The shed’s double doors are wide open, exposing my shirtless chest to the wetness and cold blowing in. The truck is parked several metres away. I remain staring at Kristine’s body, trying to extract a sentiment until I can’t stand the sight any more. Turning away fails to pardon me from the atrocities committed inside.
With no peers or authorities to punish my madness I’ll decide to apply the ultimate penalty to myself.
Surprisingly little guilt assaults me. It’s a useless emotion given the context of our existence. Sure I may have denied Kristine a few extra years of life, but we weren’t truly living anyway, we were existing. We had nothing to look forward to other than the slow encroachment of a Parasite’s army and eventual death at their hands. She’s better off dead.
I hope she didn't suffer.
Might as well get my own death over with. My current metal position in perfectly positioned. There’ll be no sudden, last minute changes of mind this time.
The weather is suitably dreary; the setting, aptly depressing.
Where’s my gun?
I hadn’t seen it in the office. The truck! Freezing rain is hardly noticed when I step into the needles machine-gunning my bare skin. I lean in to search the cab for a weapon and find nothing useful. No. That’s not true. I do find a three-quarter full bottle of rum. A fitting partner for this final journey.
A swig clears sinuses of the Flu’s precursors. A virus that won’t ever be passed on. The burning liquid clears cobwebs and oils my brain as I re-enter the shed and consider the merits of a chainsaw death. A noisy, messy, awkward way to off ones-self. My headache tells me not to be so melodramatic and I agree with it.
Overdosing remains the preferred option.
I force myself to stand over Kristine to pay my last respects before going leaving. Wait a minute. That’s curious. Why is she wearing someone else’s pants? That's not Kristine! It’s the Host-boy I shot at the loading dock!
This moment of recognition cause emotions to surface. Most of it is disappointment that my suicide is on hold again. I make a valiant attempt to reacquire the doomed, dark place in my head by insisting Kristine’s wellbeing is not proven. I may have killed her yet! However, images of me leaving her safely passed out on her bed are insistent. This unfortunate enlightenment banishes the protective shell depression was able to form over my nerves and I suddenly feel the stabbing cold. My skin shivers uncontrollably in the swirling mist that blows around my wet legs. I look down and see ice-block bare feet that are almost blue due to lack of circulation.
Recapping our situation for the benefit of any brain cells that have slept in I let them all know we’re in in trouble. We’re outside, with no armour, no guns, no shirt, no shoes and no memories of last night. And I’m almost sober. Sort it out.
I lead by example and take a long drink from the bottle. My brain to drags up answers to those other questions and I follow its advice woodenly.
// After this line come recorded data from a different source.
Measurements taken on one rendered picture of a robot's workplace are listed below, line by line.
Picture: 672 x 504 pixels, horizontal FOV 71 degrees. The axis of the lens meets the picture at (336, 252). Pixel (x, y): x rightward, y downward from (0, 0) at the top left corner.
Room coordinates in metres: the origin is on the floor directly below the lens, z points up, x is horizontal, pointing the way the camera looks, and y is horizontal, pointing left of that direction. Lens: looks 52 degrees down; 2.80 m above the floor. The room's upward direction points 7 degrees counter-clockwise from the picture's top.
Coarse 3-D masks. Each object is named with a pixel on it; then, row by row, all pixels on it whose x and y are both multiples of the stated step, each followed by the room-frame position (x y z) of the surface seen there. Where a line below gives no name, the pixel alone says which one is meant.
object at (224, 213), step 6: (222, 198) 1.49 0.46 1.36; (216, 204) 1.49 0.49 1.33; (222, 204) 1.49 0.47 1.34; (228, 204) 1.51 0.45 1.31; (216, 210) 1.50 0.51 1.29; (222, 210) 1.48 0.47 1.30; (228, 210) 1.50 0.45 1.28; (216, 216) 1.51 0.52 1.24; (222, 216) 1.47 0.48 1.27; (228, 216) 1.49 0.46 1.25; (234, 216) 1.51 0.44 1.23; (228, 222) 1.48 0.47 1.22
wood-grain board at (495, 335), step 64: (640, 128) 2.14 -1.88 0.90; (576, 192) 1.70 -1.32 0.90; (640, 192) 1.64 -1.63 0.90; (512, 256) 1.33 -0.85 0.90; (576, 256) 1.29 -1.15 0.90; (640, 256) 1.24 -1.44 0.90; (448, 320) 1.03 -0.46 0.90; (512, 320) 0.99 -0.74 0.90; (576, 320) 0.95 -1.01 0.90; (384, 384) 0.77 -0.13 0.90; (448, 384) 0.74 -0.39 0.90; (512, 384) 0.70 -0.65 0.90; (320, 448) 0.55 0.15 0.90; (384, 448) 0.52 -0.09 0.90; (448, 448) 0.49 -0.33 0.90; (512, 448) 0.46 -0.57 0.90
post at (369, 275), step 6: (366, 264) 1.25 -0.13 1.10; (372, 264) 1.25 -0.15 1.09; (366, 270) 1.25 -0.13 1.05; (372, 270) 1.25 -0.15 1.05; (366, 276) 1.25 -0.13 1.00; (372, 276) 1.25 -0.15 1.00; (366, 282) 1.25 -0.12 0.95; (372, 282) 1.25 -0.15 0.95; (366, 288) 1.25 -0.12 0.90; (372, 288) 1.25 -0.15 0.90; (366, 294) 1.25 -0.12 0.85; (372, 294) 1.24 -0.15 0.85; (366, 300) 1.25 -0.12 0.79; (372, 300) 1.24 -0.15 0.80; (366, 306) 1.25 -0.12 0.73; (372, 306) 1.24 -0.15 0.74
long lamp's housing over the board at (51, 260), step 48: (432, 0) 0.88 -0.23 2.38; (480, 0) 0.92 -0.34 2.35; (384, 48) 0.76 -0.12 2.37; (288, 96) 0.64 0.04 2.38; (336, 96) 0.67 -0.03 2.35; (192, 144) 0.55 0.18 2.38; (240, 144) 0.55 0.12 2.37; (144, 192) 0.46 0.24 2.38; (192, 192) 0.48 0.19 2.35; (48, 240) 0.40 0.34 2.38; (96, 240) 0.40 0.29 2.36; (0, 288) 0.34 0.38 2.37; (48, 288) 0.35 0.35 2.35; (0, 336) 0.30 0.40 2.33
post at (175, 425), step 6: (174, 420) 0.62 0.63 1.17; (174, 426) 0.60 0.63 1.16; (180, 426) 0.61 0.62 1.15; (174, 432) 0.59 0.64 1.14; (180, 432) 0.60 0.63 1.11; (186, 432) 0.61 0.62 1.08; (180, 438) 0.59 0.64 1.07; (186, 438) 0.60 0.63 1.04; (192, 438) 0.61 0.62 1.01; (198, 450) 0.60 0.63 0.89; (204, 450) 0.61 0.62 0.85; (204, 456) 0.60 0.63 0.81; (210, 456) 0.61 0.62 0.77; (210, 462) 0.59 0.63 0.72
Let’s see. Let’s close these fucking doors for a start. Now. Explanation time. Why I am in a shed with an eviscerated body? Obviously I’ve dragged it here with the truck. Rope is still wrapped around his ankles and the truck is outside. Why is his chest gaping wide open? Why have I performed an autopsy with a chainsaw and garden tools. Why is a long wooden stake solidly embedded where his stomach used to reside?
I edge closer to the corpse. It’s darker with the doors closed so I pick up a nearby dimly glowing torch. The dull orange beam looks as exhausted as I feel. Shining the feeble beam across the organs laid out around the body, and then into the empty chest shows not a frenzied disembowelling, but a careful dissection.
I’d been looking for something.
The torch light travels down the stake to its skewering point. No fantastically imagined Vampire’s heart lies here.
It’s something much worse
The stabbed monster has spilled a hundred tiny young. They are no threat. Each is curled up in death, around the body of their… mother. I kick a can of fly spray lying at my feet. It clanks emptily.
A queasy disposition chooses to rid my stomach of its meagre contents. I rush to a corner to discreetly throw up, taking advantage of the wall to hold myself upright.
I upend a barrel of rags over the body and douse it in diesel and oil from stacked drums. Ignition is slow but the flames will not go out in a hurry. The billowing black smoke and stench of burning flesh drives me from the pleasing warmth.
I get into the beat-up truck and start the motor.
Explaining my current appearance and previous absence to Kristine is a troubling prospect. I sit and drink while the shed goes up in flames. My level of care dwindles along with the rum bottle’s contents.